> [Exercise directions]: With the pictures excluded, output only the lines from the one containing "Format: a list" through the last line of the entries, unchanged.
[Input — start]
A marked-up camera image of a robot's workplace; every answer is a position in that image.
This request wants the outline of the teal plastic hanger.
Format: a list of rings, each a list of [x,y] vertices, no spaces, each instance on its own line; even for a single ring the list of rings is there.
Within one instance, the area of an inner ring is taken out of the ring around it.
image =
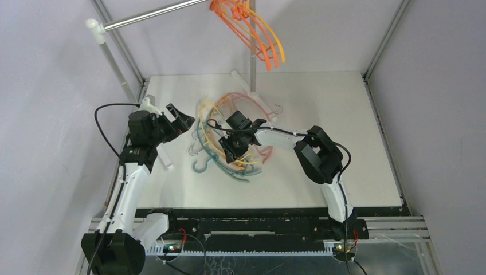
[Input — finish]
> [Response area]:
Format: a list of rings, each a list of [x,y] vertices, no spaces, each instance on its own line; even for a single ring the list of rings is there.
Within one instance, the area of an inner ring is taken out of the ring around it.
image =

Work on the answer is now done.